Brik, like most of Israeli society and its politicians, did not even think to rely on a Palestinian report. But even the reports of B’Tselem and Breaking the Silence are beyond the pale of his straightforwardness and his investigative drive.
At the end of November, B’Tselem published a report about four children who were shot to death by our combat soldiers, anonymous soldiers and the darling children of their proud parents. The dead are: Naser Musbeh, 11; Fares Sarsawi, 13; Ahmed Abu Habal, 15 and Suhayb Abu Kashaf, 16.
The testimonies are difficult to read. You read a few sentences, and stop to take a deep breath. The usual Israeli solution — ignore investigative reports like these and thousands of others — is Brik’s solution.
Little Naser Musbeh, who was born into war and siege, had joined his two sisters who are Palestinian Red Crescent volunteers, to help them evacuate the wounded from the fence protests. Children grew up quickly also in the Warsaw Ghetto and in bombed-out Aleppo.

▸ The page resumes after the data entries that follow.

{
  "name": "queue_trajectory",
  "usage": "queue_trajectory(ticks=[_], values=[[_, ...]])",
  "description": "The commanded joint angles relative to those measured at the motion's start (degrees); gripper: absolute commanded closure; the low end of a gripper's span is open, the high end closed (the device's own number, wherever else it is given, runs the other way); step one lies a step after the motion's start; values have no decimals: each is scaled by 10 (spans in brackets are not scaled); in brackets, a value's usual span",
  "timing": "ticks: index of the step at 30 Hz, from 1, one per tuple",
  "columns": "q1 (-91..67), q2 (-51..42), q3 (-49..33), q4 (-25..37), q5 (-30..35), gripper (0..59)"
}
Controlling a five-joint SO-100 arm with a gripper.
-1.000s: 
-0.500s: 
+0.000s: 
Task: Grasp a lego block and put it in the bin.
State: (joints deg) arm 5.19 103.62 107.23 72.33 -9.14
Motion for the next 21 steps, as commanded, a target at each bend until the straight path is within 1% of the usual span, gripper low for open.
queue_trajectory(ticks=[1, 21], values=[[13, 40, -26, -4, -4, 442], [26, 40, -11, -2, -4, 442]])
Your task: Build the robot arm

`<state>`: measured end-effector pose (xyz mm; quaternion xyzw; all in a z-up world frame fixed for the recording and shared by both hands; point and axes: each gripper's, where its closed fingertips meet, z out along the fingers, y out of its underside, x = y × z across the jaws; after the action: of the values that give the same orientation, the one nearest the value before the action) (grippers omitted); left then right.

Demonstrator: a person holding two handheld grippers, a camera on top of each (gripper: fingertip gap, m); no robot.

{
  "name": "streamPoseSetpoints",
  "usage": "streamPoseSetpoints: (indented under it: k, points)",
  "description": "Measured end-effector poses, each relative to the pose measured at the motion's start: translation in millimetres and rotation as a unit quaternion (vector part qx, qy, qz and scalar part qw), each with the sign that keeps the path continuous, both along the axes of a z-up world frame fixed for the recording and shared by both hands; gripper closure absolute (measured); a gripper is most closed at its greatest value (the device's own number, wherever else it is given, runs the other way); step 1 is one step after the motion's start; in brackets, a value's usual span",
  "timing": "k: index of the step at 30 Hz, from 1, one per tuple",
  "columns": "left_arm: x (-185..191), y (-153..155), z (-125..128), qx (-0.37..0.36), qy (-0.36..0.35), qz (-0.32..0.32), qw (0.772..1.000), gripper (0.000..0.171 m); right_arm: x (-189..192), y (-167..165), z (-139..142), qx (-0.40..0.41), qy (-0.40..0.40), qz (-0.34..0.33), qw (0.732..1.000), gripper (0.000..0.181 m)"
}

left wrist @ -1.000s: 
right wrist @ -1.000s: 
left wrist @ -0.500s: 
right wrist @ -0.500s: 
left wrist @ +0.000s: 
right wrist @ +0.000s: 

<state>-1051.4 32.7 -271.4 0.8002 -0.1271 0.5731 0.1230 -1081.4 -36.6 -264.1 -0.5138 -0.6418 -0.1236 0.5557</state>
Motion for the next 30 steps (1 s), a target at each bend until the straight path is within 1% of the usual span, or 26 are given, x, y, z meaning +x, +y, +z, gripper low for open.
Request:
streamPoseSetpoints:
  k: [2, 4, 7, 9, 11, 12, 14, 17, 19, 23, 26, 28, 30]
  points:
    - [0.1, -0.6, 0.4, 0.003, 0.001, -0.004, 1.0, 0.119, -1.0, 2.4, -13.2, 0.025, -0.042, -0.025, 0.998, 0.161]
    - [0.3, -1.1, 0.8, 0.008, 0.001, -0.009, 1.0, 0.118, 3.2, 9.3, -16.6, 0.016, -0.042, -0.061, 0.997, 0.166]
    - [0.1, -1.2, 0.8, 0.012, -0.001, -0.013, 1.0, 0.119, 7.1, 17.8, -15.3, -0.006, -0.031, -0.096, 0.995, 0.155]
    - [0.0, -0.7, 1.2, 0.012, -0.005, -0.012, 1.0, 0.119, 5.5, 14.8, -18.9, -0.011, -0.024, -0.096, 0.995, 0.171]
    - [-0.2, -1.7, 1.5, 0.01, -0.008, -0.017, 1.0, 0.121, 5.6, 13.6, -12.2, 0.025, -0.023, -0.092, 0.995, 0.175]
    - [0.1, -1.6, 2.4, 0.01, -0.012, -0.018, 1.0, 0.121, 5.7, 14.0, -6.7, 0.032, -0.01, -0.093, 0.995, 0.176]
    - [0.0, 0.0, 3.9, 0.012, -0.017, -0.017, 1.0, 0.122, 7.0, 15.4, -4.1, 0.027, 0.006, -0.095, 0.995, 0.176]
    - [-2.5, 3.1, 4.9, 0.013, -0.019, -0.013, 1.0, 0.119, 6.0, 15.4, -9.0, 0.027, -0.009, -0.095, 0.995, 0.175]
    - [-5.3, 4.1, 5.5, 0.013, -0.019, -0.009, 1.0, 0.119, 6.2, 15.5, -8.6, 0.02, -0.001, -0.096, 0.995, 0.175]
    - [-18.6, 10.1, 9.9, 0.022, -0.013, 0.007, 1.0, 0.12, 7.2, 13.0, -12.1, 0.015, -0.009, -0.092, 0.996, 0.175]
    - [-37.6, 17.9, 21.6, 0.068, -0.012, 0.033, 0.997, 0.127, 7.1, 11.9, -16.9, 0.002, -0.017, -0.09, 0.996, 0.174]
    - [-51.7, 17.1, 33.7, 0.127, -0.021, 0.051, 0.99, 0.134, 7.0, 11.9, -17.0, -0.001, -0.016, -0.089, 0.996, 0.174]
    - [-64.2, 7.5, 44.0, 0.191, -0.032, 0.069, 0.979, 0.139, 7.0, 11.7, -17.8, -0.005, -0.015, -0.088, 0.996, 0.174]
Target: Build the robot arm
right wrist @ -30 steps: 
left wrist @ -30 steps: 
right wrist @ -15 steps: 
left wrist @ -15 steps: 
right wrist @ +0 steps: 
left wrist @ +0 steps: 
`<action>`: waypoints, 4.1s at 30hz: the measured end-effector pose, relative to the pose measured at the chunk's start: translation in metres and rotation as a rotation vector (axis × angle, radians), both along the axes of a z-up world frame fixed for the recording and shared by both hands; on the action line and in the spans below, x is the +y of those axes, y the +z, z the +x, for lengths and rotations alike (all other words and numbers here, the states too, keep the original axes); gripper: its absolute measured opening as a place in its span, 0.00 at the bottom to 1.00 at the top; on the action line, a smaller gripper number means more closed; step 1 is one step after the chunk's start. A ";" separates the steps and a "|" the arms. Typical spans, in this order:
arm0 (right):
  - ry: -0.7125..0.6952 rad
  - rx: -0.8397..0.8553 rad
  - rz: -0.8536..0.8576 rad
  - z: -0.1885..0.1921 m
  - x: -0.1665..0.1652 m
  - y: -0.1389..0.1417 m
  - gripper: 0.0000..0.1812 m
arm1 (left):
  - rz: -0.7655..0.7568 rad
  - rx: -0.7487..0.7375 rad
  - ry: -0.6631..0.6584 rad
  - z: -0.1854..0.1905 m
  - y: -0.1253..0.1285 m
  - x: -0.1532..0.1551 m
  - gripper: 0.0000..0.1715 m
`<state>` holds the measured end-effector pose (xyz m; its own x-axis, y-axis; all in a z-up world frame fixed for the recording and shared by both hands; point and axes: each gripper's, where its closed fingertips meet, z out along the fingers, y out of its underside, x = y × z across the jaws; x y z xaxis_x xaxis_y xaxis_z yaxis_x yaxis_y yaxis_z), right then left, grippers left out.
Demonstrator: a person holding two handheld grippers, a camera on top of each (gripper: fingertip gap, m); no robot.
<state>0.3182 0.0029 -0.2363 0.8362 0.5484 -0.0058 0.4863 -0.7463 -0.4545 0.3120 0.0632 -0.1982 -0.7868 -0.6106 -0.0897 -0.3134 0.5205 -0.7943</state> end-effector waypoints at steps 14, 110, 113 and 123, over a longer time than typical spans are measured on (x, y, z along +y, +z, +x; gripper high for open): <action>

As needed, he ran from the mobile clinic to bring first-aid supplies. On September 28, at 5:45 P.M., after he had run to bring something to his sister, he was seen standing some 90 to 100 meters from the fence, in the area of Khuza’ah, about 80 meters from another barbed wire fence the army put down within the area. He was looking toward the tents, which were even farther away. Suddenly, he fell to the ground.
A volunteer medic who ran to him said: “When I reached him, he was lying on his back. He’d been shot in the head and some of his brain was spilling out of his skull.”
An army that raises soldiers to shoot an 11-year-old to death from a distance of more than 100 meters cannot be ready for any war except for the dispossession and expulsion of civilians.